Without a single alteration, write the listing out again.

_ _ _ _

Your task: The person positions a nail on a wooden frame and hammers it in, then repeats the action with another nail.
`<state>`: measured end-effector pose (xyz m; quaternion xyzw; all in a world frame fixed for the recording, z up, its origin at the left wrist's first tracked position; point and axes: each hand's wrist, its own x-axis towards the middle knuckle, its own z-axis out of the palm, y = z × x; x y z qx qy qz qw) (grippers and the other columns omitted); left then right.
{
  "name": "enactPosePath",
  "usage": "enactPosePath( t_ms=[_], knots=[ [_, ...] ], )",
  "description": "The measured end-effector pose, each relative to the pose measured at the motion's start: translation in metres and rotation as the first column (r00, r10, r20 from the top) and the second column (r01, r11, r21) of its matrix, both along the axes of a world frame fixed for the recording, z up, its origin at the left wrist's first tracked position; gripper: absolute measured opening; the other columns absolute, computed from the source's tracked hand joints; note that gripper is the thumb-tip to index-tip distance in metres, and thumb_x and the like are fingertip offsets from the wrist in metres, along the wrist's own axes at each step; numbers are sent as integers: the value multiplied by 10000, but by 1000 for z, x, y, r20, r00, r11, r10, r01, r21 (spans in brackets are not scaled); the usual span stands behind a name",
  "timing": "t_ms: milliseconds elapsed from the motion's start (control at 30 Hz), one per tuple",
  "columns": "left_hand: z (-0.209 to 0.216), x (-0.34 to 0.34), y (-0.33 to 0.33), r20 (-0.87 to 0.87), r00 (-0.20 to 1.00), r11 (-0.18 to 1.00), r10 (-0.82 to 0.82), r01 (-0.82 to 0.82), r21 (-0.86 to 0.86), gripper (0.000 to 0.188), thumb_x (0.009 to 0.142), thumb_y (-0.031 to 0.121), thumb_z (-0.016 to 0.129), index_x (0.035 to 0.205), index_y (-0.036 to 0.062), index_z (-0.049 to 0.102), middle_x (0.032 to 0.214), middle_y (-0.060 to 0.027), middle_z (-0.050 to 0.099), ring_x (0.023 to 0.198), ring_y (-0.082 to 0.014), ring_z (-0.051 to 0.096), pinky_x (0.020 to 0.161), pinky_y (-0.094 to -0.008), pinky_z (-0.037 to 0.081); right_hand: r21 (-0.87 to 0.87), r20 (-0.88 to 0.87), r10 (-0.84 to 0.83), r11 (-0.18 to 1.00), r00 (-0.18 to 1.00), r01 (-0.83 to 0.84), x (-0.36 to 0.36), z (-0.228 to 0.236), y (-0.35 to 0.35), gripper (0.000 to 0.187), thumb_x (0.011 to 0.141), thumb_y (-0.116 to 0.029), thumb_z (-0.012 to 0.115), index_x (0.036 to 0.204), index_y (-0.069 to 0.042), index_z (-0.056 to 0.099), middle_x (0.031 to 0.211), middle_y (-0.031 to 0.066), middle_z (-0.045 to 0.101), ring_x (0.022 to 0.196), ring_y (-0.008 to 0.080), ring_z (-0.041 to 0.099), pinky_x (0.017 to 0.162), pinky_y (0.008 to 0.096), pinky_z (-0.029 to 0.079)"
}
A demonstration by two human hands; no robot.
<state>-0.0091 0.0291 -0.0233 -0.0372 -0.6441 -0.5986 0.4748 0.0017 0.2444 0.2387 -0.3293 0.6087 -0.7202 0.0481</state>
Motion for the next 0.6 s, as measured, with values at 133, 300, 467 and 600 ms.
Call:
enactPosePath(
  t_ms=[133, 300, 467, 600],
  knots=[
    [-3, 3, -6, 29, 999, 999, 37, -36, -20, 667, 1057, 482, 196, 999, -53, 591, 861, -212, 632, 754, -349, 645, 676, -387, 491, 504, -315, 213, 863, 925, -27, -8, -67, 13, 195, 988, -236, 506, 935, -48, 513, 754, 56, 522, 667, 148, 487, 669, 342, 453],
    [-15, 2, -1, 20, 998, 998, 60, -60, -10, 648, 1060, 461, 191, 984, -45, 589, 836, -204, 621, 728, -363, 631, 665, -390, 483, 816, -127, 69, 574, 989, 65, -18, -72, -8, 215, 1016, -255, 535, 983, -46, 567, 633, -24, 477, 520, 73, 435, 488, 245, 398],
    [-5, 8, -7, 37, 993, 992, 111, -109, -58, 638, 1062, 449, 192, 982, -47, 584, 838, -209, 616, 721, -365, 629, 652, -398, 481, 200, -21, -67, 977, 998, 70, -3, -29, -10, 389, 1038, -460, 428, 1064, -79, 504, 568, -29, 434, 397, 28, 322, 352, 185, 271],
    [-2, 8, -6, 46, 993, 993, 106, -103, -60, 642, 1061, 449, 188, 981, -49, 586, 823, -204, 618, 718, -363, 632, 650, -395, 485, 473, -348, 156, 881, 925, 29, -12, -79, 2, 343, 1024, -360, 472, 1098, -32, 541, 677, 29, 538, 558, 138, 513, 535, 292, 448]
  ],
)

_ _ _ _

▶ [Answer section]:
Your task: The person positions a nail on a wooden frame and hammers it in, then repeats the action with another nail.
`<state>`: measured end-effector pose (xyz m; quaternion xyzw; all in a world frame fixed for the recording, z up, its origin at the left wrist's first tracked position; point and axes: each hand's wrist, its own x-axis towards the middle knuckle, its own z-axis out of the palm, y = z × x; x y z qx qy qz qw) (grippers and the other columns omitted); left then right.
{
  "name": "enactPosePath",
  "usage": "enactPosePath( t_ms=[_], knots=[ [_, ...] ], )",
  "description": "The measured end-effector pose, each relative to the pose measured at the motion's start: translation in metres and rotation as the first column (r00, r10, r20 from the top) and the second column (r01, r11, r21) of its matrix, both along the axes of a world frame fixed for the recording, z up, its origin at the left wrist's first tracked position; gripper: absolute measured opening; the other columns absolute, computed from the source's tracked hand joints; note that gripper is the thumb-tip to index-tip distance in metres, and thumb_x and the like are fingertip offsets from the wrist in metres, along the wrist's own axes at each step; numbers are sent as integers: the value multiplied by 10000, but by 1000 for z, x, y, r20, r00, r11, r10, r01, r21 (spans in brackets are not scaled); the usual span stands behind a name",
  "timing": "t_ms: milliseconds elapsed from the motion's start (control at 30 Hz), one per tuple",
  "columns": "left_hand: z (-0.209 to 0.216), x (-0.34 to 0.34), y (-0.33 to 0.33), r20 (-0.87 to 0.87), r00 (-0.20 to 1.00), r11 (-0.18 to 1.00), r10 (-0.82 to 0.82), r01 (-0.82 to 0.82), r21 (-0.86 to 0.86), gripper (0.000 to 0.188), thumb_x (0.009 to 0.142), thumb_y (-0.031 to 0.121), thumb_z (-0.016 to 0.129), index_x (0.035 to 0.205), index_y (-0.036 to 0.062), index_z (-0.049 to 0.102), middle_x (0.032 to 0.214), middle_y (-0.060 to 0.027), middle_z (-0.050 to 0.099), ring_x (0.023 to 0.198), ring_y (-0.082 to 0.014), ring_z (-0.051 to 0.096), pinky_x (0.020 to 0.161), pinky_y (-0.094 to -0.008), pinky_z (-0.037 to 0.081); right_hand: r21 (-0.87 to 0.87), r20 (-0.88 to 0.87), r10 (-0.84 to 0.83), r11 (-0.18 to 1.00), r00 (-0.18 to 1.00), r01 (-0.83 to 0.84), x (-0.36 to 0.36), z (-0.228 to 0.236), y (-0.35 to 0.35), gripper (0.000 to 0.187), thumb_x (0.011 to 0.141), thumb_y (-0.116 to 0.029), thumb_z (-0.012 to 0.115), index_x (0.036 to 0.204), index_y (-0.069 to 0.042), index_z (-0.056 to 0.099), middle_x (0.031 to 0.211), middle_y (-0.031 to 0.066), middle_z (-0.045 to 0.101), ring_x (0.022 to 0.196), ring_y (-0.008 to 0.080), ring_z (-0.041 to 0.099), pinky_x (0.017 to 0.162), pinky_y (0.008 to 0.096), pinky_z (-0.029 to 0.079)"
}
A demonstration by two human hands; no robot.
<state>-0.0091 0.0291 -0.0233 -0.0372 -0.6441 -0.5986 0.4748 0.0017 0.2444 0.2387 -0.3293 0.6087 -0.7202 0.0481</state>
Motion for the next 0.6 s, as measured, with values at 133, 300, 467 and 600 ms.
Call:
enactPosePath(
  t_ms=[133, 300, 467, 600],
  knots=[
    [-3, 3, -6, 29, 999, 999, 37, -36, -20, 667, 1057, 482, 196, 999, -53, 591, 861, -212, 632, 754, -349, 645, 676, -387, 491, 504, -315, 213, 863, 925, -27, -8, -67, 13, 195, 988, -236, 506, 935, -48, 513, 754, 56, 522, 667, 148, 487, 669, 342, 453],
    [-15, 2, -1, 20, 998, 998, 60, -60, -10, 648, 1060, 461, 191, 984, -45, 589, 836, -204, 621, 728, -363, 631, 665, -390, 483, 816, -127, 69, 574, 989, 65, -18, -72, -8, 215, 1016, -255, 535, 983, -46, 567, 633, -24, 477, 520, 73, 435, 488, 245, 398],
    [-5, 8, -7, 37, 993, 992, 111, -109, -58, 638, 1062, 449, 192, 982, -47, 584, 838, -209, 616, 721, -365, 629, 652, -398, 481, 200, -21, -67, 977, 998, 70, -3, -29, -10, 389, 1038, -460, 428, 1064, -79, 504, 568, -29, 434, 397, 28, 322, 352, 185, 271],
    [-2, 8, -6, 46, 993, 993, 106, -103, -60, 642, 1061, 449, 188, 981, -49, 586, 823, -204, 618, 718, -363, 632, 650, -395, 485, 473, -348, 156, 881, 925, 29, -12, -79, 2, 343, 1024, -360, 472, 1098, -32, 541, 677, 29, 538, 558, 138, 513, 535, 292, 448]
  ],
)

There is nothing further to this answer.